Allocating Class members with cudaMallocManaged

I have implemented two types of data structures as follows:
class Set {
CLAUSE *clauses;
int numClauses;
public:
void allocator() {
cudaMallocManaged((void **)&clauses, numClauses * sizeof(CLAUSE));
}
void set_nClauses(int size) {numClauses = size}
CLAUSE *clause(int idx) {return &clauses[idx]}

}

class CLAUSE {
int *clause;
int size;
int status;
public:
void allocator() {
cudaMallocManaged((void **)&clauses, size * sizeof(int));
}
void set_size(int cl_sz) {size = cl_sz}

}

To use the Set data structure, I allocated memory space like that:

Set *my_set
cudaMallocManaged((void **)&my_set, sizeof(my_set));
my_set->set_nClauses(30000);
my_set->allocator();
double set_bytes = sizeof(my_set) + sizeof(CLAUSE) * 30000;
for (size_t i < 0; i < 30000; i++) {
my_set->clause(i)->set_size(3);
my_set->clause(i)->allocator();
set_bytes += sizeof(int) * 3;
}

The above code worked fine and successfully filled the Set structure. Also, I calculated the actual size of all allocated pointers using the set_bytes counter to make sure it doesn’t exceed the device dedicated memory, it turned to be ~1 MB of memory space; however, when I monitored the GPU dedicated memory using windows 10 task manager, about 2 GB of memory space has been consumed which is insanely large compared to the actual data size. Can someone explain what’s really happening here? because I’m running out of GPU memory and I don’t even close to using large data sets. I suspected the task manager first but I increased the Set size to around 100000 clauses, but the program crashed due to insufficient memory space!

Let’s see.

1MB for 30,000 elements, so each element uses ~32 bytes.

If you do 30,000 cudaMallocManaged operations, and each uses the minimum page size allocation, you’re going to need at least 4kbyte * 30,000 = 120MB. I’m not sure the page size is 4kbyte but if you want to know, it should be easy to write a test case to figure it out.

I can’t explain 2GB, but I can explain a number a lot larger than 1MB.

You may want to rethink things. A huge number of really tiny allocations is a bad strategy with GPUs. In the managed allocation case, it means that when you launch a kernel on windows, you’re going to trigger 30,000 individual cudaMemcpy operations (effectively, under the hood). That could take a while and give you dismal transfer performance.

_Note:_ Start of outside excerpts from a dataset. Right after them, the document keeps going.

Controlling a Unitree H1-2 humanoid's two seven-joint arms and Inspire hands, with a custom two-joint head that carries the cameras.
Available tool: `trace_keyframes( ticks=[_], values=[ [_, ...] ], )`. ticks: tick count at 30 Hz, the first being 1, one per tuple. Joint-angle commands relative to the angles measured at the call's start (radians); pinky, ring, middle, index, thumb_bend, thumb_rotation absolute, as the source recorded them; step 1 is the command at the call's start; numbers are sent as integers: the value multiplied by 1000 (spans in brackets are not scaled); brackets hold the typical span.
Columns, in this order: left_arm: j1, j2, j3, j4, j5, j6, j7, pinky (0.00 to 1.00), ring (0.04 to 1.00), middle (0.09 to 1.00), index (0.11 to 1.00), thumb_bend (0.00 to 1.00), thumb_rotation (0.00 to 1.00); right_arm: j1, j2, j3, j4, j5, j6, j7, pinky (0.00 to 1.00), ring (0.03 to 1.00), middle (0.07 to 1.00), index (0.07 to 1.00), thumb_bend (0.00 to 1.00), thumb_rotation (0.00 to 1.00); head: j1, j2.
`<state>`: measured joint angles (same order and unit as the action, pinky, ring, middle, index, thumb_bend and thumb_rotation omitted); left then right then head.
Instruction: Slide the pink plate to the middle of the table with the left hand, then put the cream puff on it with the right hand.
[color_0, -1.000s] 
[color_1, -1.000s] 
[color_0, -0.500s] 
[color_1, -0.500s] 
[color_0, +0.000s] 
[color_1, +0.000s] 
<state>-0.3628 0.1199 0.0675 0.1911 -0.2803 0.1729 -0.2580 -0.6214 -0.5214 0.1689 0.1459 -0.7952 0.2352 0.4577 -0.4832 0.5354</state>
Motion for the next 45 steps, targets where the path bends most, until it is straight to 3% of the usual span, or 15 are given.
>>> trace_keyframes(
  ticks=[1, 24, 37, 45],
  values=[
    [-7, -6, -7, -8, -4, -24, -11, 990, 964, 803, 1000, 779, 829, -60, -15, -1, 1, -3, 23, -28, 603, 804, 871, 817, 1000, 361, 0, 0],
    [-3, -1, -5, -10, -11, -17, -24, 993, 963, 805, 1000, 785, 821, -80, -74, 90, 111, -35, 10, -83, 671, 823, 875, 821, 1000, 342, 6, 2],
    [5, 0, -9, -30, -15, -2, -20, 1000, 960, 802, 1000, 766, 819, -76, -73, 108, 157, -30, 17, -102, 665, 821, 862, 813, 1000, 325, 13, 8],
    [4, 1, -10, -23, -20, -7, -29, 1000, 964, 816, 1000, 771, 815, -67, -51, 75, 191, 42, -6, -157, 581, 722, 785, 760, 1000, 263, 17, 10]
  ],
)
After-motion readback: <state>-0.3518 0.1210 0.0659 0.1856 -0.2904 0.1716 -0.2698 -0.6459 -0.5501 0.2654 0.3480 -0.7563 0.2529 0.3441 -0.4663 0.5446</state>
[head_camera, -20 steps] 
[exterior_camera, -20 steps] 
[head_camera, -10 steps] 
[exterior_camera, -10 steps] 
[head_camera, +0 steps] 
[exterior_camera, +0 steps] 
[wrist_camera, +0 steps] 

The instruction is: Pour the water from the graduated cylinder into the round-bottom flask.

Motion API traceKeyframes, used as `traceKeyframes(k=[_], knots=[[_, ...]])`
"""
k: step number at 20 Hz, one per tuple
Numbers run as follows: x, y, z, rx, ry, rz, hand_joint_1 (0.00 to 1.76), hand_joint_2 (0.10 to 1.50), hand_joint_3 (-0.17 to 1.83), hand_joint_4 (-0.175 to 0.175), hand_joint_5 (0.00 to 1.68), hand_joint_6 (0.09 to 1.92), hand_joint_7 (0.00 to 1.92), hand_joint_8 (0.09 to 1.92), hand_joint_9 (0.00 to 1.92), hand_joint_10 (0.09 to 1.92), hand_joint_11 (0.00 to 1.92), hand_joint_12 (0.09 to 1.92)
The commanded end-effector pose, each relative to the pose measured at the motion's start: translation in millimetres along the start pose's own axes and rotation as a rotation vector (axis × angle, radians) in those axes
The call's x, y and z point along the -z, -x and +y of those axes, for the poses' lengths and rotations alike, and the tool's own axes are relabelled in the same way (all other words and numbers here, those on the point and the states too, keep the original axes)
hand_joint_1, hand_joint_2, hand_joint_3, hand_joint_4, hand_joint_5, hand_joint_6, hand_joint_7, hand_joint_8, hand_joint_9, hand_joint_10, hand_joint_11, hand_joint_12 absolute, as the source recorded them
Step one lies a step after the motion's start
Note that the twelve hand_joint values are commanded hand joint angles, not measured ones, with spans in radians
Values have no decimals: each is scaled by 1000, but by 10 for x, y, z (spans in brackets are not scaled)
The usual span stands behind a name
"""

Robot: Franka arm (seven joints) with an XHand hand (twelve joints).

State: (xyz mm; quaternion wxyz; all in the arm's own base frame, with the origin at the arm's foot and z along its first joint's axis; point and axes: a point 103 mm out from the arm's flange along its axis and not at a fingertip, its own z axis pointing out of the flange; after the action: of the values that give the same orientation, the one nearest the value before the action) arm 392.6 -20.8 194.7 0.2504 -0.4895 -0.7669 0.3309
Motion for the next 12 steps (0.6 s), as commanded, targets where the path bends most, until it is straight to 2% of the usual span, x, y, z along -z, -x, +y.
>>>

Aha, I see. The page size might explain the memory explode since I’m using a unified memory space. Then, what are the suitable solutions for this situation? should I allocate the memory inside a kernel with malloc/new?

no

allocate all 30000 elements in a single call to cudaMallocManaged

Thanks txbob, it worked. a single call to allocate all elements at once consumed only about 130 MB which is close to your estimation by the way.

Thanks again.